The acting and cinematography aren't polished so when you're watching you feel like you're actually watching this story unfold between the characters. The English subtitles are fantastic and easily read, but if you're comfortable with German, you should be able to understand the Danish dialogue without having to glance at the subtitles too often. For maybe the first ten minutes, I was tied to the subtitles, but once I figured out the Danish intonation and pronunciation, I was OK.

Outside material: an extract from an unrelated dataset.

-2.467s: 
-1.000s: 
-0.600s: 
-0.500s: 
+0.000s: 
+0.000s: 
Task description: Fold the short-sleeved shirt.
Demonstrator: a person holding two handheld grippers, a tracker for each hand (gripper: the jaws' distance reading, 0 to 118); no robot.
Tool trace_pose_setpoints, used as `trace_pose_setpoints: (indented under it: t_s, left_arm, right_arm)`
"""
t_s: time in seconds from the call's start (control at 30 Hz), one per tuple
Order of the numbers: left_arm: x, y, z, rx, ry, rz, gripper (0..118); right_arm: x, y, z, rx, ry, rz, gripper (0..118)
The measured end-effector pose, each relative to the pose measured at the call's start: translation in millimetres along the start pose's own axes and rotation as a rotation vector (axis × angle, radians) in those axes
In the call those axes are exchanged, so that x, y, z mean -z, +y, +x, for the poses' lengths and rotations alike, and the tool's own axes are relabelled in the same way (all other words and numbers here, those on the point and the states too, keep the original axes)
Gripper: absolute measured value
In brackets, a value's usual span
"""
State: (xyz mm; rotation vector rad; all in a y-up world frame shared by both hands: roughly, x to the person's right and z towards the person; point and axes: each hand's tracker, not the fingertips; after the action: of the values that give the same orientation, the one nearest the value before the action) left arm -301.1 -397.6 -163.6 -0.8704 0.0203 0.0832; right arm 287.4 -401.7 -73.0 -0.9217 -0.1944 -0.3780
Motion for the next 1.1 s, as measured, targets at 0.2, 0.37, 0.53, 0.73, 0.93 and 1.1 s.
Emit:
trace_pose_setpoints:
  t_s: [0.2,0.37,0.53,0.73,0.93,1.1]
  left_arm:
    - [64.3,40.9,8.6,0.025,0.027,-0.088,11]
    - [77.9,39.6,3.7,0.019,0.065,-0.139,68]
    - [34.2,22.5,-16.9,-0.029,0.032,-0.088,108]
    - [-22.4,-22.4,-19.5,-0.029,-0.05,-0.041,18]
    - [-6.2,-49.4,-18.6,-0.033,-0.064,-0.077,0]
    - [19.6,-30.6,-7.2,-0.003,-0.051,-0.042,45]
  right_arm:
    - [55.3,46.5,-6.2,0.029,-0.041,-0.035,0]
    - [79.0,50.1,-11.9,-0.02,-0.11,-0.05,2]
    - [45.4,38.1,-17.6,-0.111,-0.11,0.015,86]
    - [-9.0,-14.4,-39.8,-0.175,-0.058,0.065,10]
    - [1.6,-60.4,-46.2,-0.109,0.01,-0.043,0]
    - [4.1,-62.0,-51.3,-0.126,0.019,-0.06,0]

It's a beautiful example of why sometimes tiny foreign films are a thousand times better than Hollywood blockbusters. In the end it boils down to Hollywood predictability versus inspired film making. Oh, and in true Hollywood fashion, it appears that Zach Braff has signed on to do a remake of this film. Cripes! When are we going to learn that not EVERY foreign film needs to be remade? Seriously, would it kill us to watch a subtitled film? People in other countries do it all the time. Or, you know, we could broaden our horizons and learn a few languages. I'm telling you, after the first two languages, it's much easier to continue adding new ones.

5) Two words: Fan Fiction. Yes, sigh, I must confess. I heart FanFic! When I'm in a slump, it's one of the ways I recapture the Inspirado. Either, I write a short piece or I read some of the better stuff. If you're every bored, give it a try. You might find something that piques your interest!

OK. I think I've goofed off enough. Sun will be up soon, and I've got a self-imposed deadline looming. Must get cracking!